Paul Thomson of Save Pangolins said it was a breakthrough moment for pangolins.

"These actions of China will have a real impact, these are steps that were critical, that needed to be taken if real conservation was going to happen for these animals", said in a statement David Olson, director of Conservation at WWF Hong Kong.

"We will release a lot more soon", said Zhou, who has vowed to free all pangolins in captivity in China.

Animal protection groups have praised these decisions, which could drastically reduce trade in pangolin. According to the International Union for the Conservation of Nature, pangolin populations in China have dropped by more than 90% since 1960.

Understandably enough, China has removed pangolins from its official 2020 listing of traditional Chinese medicine.

Experts and citizens advocated that the country takes that step to effectively fight smuggling of pangolins, whose scales are highly quoted for their supposed benefits to treat arthritis, stimulate breastfeeding and increase male virility. In Asia, the major cause of this is the demand for "luxury" pangolin meat and its medicinal scales.

Hope for pangolins as protection boosted in China

China issued a ban on pangolin hunting in 2007, and has suspended all commercial imports of pangolin and its products since 2018. But pangolin also believed to be the possible host of the novel coronavirus despite the lack of scientific evidence.

Pangolins have received particular attention since the beginning of the coronavirus (COVID-19) outbreak. Moreover, the endangered animal is a victim of a coordinated trafficking effort.
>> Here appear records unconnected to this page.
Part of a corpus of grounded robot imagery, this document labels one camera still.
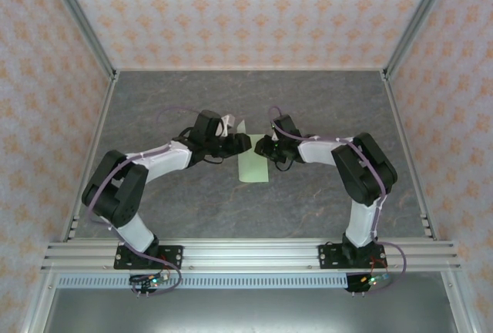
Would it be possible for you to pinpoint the light green paper sheet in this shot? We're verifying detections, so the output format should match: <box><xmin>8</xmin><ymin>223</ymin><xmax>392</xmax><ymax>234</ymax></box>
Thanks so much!
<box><xmin>237</xmin><ymin>118</ymin><xmax>270</xmax><ymax>184</ymax></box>

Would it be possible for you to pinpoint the aluminium cross beam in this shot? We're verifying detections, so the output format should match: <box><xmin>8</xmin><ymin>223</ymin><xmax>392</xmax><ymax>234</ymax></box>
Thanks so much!
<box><xmin>40</xmin><ymin>238</ymin><xmax>462</xmax><ymax>273</ymax></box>

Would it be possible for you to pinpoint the small controller circuit board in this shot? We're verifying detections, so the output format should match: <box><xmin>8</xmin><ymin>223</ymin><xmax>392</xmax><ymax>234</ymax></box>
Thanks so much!
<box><xmin>345</xmin><ymin>271</ymin><xmax>393</xmax><ymax>296</ymax></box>
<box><xmin>129</xmin><ymin>272</ymin><xmax>171</xmax><ymax>298</ymax></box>

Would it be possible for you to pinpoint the grey metal panel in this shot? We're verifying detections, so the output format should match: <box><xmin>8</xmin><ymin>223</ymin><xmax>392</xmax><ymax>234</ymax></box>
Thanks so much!
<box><xmin>40</xmin><ymin>288</ymin><xmax>458</xmax><ymax>333</ymax></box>

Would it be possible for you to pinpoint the aluminium side rail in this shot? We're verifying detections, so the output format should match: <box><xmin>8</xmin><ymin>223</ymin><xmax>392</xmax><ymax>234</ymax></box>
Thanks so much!
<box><xmin>379</xmin><ymin>70</ymin><xmax>438</xmax><ymax>242</ymax></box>
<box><xmin>59</xmin><ymin>72</ymin><xmax>120</xmax><ymax>242</ymax></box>

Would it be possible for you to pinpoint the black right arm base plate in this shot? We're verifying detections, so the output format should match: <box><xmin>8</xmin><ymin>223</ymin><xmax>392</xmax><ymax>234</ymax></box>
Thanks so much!
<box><xmin>317</xmin><ymin>244</ymin><xmax>387</xmax><ymax>271</ymax></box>

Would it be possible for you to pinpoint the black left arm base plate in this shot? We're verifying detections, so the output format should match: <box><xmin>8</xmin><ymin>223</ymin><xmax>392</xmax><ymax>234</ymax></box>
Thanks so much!
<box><xmin>113</xmin><ymin>245</ymin><xmax>183</xmax><ymax>271</ymax></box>

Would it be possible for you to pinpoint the grey slotted cable duct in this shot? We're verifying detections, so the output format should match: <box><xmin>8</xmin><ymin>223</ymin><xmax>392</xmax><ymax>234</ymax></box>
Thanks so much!
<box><xmin>55</xmin><ymin>274</ymin><xmax>350</xmax><ymax>288</ymax></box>

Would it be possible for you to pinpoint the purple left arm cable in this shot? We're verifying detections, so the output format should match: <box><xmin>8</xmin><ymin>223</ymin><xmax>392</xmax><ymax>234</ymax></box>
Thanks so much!
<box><xmin>86</xmin><ymin>106</ymin><xmax>205</xmax><ymax>298</ymax></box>

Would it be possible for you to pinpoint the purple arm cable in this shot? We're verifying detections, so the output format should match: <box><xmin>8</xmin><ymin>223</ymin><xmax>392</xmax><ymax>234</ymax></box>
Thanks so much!
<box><xmin>268</xmin><ymin>106</ymin><xmax>408</xmax><ymax>295</ymax></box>
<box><xmin>86</xmin><ymin>106</ymin><xmax>205</xmax><ymax>298</ymax></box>

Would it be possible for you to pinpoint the aluminium frame post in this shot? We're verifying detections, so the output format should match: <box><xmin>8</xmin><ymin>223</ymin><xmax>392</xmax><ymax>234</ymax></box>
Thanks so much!
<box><xmin>380</xmin><ymin>0</ymin><xmax>460</xmax><ymax>82</ymax></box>
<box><xmin>40</xmin><ymin>0</ymin><xmax>119</xmax><ymax>82</ymax></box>

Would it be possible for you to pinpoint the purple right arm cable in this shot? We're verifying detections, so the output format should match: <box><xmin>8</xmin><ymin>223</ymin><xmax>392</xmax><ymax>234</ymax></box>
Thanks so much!
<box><xmin>268</xmin><ymin>106</ymin><xmax>408</xmax><ymax>295</ymax></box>

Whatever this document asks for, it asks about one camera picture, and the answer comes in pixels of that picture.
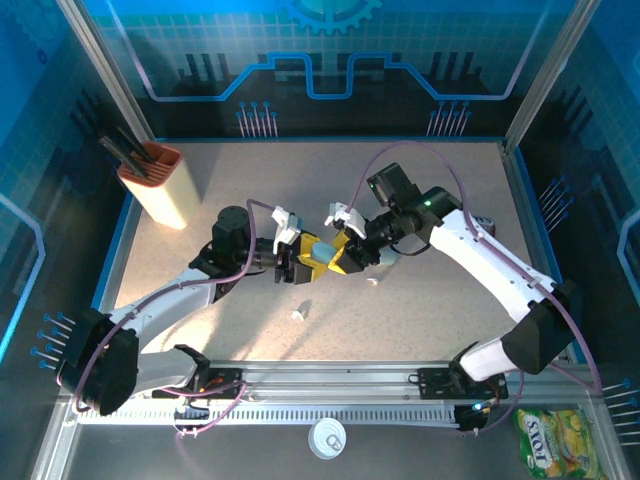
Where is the blue charging case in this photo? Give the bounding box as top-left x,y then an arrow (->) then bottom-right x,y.
310,241 -> 337,266

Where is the beige holder with orange rim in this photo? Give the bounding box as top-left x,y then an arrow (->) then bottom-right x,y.
117,141 -> 201,231

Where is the purple candy bag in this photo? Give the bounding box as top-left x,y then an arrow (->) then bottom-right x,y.
469,214 -> 500,240

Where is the black utensil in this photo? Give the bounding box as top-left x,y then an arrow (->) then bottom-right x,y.
97,132 -> 150,179
116,127 -> 157,164

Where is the white can lid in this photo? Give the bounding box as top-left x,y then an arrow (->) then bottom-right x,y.
307,417 -> 347,460

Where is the black connector with LED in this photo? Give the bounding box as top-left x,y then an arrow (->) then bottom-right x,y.
455,402 -> 494,435

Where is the yellow-green candy bag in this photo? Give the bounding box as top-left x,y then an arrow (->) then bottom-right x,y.
513,408 -> 609,480

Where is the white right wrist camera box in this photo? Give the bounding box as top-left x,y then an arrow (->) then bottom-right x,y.
323,201 -> 367,237

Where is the aluminium mounting rail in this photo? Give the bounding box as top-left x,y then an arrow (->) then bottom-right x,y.
58,359 -> 601,401

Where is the aluminium side rail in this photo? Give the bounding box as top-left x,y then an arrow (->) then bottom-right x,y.
499,141 -> 574,362
92,192 -> 146,321

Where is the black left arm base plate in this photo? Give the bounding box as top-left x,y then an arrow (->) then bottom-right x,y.
151,366 -> 246,401

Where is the white slotted cable duct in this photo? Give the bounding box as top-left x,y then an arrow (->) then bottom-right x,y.
74,403 -> 459,426

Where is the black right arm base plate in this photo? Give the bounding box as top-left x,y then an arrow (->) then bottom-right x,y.
417,367 -> 510,401

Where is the aluminium frame post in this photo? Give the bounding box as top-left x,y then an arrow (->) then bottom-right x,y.
54,0 -> 156,144
503,0 -> 604,144

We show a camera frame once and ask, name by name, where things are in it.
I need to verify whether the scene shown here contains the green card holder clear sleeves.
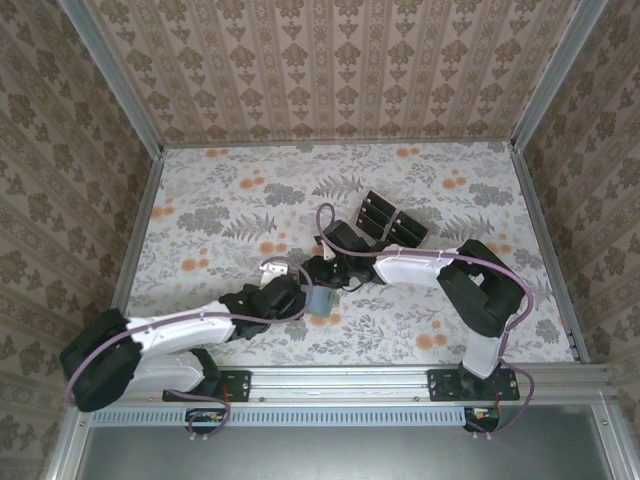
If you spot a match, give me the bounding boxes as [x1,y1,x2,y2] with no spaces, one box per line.
[305,287,342,317]

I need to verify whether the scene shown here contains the black credit card gold chip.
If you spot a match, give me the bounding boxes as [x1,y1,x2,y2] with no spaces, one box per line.
[394,210,431,237]
[363,197,397,224]
[360,206,394,232]
[387,221,424,247]
[356,215,390,240]
[366,188,400,215]

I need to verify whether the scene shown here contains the clear acrylic card stand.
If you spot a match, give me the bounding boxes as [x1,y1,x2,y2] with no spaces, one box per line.
[355,188,432,249]

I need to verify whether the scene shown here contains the floral patterned table cover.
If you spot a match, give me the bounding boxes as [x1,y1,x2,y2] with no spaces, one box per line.
[119,141,576,369]

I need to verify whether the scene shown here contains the small black electronics board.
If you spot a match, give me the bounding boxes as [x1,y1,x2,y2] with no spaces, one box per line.
[185,407,225,429]
[463,405,501,432]

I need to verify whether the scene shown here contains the grey metal sheet panel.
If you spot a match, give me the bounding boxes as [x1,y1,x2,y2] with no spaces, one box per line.
[79,404,614,480]

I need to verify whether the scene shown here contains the thin black cable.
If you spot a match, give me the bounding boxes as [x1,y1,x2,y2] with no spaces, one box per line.
[342,277,375,296]

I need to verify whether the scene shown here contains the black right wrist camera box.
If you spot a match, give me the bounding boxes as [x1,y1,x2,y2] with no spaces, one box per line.
[313,219,374,261]

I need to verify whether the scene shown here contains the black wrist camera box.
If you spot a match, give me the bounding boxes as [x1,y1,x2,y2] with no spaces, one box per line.
[258,263,307,321]
[313,219,374,261]

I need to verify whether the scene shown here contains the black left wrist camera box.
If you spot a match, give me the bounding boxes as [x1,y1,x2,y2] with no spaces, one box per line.
[258,263,307,321]

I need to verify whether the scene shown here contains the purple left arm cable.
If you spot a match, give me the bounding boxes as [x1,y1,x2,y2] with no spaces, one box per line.
[66,255,315,444]

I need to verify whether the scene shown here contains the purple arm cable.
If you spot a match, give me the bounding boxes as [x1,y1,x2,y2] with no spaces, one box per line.
[315,202,536,442]
[66,255,315,444]

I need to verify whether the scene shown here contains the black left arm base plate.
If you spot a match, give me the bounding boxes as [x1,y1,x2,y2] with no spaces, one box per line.
[162,368,252,404]

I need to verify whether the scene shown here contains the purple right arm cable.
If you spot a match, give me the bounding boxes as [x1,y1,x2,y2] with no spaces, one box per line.
[315,202,536,442]

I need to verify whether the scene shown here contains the grey slotted cable duct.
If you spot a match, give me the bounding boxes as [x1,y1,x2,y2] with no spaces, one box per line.
[91,407,474,427]

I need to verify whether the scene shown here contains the aluminium table edge rail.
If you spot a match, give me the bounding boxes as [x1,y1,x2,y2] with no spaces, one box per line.
[509,147,591,364]
[109,148,166,314]

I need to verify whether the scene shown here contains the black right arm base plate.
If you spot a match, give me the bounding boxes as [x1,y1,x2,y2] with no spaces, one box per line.
[427,368,521,402]

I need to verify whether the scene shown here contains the aluminium frame beam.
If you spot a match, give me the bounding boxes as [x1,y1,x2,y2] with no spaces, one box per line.
[43,412,94,480]
[592,399,640,480]

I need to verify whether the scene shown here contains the aluminium frame post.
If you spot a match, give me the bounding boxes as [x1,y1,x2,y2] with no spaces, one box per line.
[58,0,166,157]
[510,0,609,154]
China's Congress pushed forward a ban on the consumption of meat from wild animals but there was uncertainty as to what wildlife will still be allowed for use in medicine and the fur and leather industries. Conservation experts have warned that in order for the ban to be effective, it must be enforced by the national government and combined with public education.

"The latest version of the Chinese Pharmacopoeia for 2020 does not include pangolins, which means the mammals will no longer be used as traditional Chinese medicine, according to the newspaper".

"Pangolin (was) listed in two 'sections" of the pharmacopoeia, as an ingredient in the first section, and also within the second section which lists formulae for patent medicines, ' White said.

'Not only do pangolins need to be removed from the list - pangolins are already a tragedy and rarely can be seen now - all endangered species should be removed from the medicine list, ' she said. There will be no turning back then'.